Mr. Gianola is on the faculty of the medex Northwest Physician Assistant Program, School of Medicine and Center for Health Sciences Interprofessional Education and Research, University of Washington, Seattle. He is on the board of trustees of the Physician Assistant Foundation. The author has indicated no relationships to disclose relating to the content of this article.

In our first case, presented in the June 2004 issue of JAAPA, we focused on the medical indications portion of the four-box approach to clinical bioethics. In this our second case, we will examine the contextual features portion. Thanks to my student Irina Peney for presenting this case.

Case

Ms. R. is an 84-year-old woman who is in clinic for a routine follow-up visit for chronic depression, anxiety, and insomnia. While obtaining her medical history, the clinician notes that she has lost weight in the past 2 weeks. There is no history of fever, GI symptoms, night sweats, or fatigue. The review of systems is noncontributory. The results of Pap testing, mammography, colonoscopy, and bone DEXA (dual x-ray absorptiometry) scanning done within the past year are all normal. The medical history includes hemicolectomy for colon cancer (T3 N0 M0), osteoporosis, domestic abuse (both physical and emotional) during two marriages, and depression without suicidal ideation or attempts.
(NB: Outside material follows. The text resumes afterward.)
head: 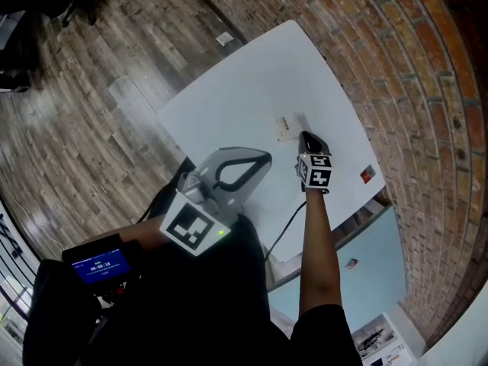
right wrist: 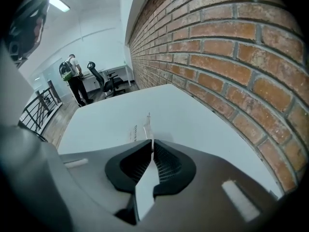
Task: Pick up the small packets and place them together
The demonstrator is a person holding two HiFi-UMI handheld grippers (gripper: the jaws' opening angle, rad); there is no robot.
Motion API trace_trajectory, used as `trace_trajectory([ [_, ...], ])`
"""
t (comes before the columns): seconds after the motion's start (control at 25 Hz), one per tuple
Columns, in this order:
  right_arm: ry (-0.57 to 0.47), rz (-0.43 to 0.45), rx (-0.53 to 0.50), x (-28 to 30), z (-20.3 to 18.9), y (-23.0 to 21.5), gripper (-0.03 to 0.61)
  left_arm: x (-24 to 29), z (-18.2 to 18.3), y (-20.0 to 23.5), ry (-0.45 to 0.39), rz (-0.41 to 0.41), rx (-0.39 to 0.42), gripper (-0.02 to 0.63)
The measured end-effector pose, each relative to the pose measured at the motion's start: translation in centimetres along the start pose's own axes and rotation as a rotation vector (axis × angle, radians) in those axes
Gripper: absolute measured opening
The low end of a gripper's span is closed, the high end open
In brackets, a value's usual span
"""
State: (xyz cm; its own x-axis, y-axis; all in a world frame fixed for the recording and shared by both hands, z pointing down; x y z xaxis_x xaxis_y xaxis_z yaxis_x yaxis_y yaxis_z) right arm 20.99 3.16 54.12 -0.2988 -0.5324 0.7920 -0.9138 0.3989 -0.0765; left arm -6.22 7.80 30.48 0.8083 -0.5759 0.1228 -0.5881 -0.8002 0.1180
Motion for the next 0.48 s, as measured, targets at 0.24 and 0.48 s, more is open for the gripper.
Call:
trace_trajectory([
  [0.24, 0.006, -0.033, -0.009, 0.1, 0.0, 0.0, 0.101, -0.2, -0.1, 0.8, 0.001, 0.017, -0.004, 0.000],
  [0.48, -0.044, -0.044, 0.020, -1.6, 0.3, 0.0, 0.104, 0.1, -0.3, 1.7, -0.003, 0.039, 0.003, 0.000],
])
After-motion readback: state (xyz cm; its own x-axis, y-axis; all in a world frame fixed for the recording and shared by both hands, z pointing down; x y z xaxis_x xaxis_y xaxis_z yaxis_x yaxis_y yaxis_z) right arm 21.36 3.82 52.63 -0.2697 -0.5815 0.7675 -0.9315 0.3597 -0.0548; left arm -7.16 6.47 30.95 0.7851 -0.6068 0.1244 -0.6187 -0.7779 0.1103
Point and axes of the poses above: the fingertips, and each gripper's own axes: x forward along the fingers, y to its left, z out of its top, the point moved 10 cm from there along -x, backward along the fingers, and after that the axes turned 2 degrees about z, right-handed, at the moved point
In her present, second marriage, Ms. R. has suffered falls, bites, and multiple soft tissue injuries caused by her husband. She finds it very difficult to leave this situation. Ms. R. describes her husband as loving; but he has problems with anger and impulse control, and he is a binge drinker. He has discontinued his medication for anger and mood control. The incidents of abuse have increased in the past month, and Mr. R. now lives with his son. He controls the family finances. Since his move, he has refused to give Ms. R. any money. She is not eligible for federal or state assistance. Ms. R. has decided to use the money she does have to buy her medication and cut back on buying food. She has three children, a son and two daughters, but her primary support system is her twin sister, with whom she is very close.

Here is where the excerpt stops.